Problem description — Among the entries below, please show each line that carries the word "item".
──────── Study material
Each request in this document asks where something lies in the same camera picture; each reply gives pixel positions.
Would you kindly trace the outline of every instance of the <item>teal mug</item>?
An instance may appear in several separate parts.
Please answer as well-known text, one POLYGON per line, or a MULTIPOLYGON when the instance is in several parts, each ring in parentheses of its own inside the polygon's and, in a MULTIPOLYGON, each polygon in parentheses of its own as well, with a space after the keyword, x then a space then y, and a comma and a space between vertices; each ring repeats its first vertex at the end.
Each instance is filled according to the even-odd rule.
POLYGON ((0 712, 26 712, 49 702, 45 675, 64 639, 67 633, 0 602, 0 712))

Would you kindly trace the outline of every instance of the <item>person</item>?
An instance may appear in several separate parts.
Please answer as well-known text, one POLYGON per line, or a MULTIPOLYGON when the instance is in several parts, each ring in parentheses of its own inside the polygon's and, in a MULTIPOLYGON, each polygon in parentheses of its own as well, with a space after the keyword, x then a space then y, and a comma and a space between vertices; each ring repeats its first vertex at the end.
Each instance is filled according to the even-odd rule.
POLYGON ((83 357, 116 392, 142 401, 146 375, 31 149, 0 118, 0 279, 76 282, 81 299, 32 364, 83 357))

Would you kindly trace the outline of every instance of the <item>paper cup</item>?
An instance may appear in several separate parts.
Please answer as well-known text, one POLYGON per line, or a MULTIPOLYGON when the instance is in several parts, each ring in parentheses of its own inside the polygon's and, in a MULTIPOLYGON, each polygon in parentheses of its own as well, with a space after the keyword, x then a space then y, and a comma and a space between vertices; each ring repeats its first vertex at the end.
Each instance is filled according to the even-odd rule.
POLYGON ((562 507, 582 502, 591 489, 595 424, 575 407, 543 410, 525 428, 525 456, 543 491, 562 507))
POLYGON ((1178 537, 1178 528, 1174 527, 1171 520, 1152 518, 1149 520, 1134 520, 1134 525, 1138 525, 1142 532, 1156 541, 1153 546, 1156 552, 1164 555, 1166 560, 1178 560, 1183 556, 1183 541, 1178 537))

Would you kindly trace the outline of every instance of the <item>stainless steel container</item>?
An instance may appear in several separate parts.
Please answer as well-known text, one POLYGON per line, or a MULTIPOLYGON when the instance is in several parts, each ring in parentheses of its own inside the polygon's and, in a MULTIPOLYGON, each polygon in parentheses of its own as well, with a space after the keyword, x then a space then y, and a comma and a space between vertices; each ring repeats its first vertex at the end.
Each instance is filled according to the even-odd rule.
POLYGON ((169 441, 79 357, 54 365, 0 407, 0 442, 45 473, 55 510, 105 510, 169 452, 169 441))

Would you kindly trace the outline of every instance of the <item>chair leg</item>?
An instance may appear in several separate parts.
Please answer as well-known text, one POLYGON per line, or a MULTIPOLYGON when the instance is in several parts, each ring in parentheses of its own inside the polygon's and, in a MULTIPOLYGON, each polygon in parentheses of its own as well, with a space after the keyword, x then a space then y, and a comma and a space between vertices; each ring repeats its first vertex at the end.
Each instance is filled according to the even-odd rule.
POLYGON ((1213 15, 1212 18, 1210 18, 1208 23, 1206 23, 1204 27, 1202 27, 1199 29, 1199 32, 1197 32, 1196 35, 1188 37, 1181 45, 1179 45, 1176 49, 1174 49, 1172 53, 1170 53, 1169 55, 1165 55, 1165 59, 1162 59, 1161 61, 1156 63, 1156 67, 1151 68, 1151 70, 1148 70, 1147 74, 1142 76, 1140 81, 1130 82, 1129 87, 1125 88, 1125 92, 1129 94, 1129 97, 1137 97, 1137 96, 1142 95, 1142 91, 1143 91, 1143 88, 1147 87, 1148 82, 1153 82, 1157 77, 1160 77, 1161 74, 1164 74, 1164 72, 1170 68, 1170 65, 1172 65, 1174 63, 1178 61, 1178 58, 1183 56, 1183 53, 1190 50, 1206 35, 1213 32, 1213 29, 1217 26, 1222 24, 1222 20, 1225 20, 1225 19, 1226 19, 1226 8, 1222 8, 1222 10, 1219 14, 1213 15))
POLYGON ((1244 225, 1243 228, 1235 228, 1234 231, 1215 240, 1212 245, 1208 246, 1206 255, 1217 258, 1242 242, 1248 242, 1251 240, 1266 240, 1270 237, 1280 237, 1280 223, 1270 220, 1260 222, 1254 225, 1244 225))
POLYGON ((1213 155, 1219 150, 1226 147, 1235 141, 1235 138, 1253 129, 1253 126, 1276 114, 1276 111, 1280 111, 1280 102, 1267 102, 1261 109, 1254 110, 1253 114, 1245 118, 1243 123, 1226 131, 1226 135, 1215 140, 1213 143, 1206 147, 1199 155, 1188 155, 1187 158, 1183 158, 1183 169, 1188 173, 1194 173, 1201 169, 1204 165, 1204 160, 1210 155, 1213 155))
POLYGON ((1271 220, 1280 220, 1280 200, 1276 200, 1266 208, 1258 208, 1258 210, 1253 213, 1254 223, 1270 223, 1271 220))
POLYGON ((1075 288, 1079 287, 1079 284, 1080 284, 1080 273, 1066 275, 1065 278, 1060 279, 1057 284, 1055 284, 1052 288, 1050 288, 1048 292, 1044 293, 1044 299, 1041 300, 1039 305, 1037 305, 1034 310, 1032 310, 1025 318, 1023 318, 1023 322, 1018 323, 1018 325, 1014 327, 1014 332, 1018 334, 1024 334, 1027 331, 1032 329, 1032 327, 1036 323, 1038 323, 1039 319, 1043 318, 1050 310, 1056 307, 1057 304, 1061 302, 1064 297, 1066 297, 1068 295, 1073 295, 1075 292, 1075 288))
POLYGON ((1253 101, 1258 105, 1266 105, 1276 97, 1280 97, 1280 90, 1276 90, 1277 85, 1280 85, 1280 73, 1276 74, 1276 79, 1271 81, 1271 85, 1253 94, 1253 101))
────────────────
Finished exercise —
Would you kindly trace the outline of every instance of the <item>teal mug</item>?
Would you kindly trace the outline of every instance of the <item>person</item>?
Would you kindly trace the outline of every instance of the <item>paper cup</item>?
Would you kindly trace the outline of every instance of the <item>stainless steel container</item>?
Would you kindly trace the outline of every instance of the <item>chair leg</item>?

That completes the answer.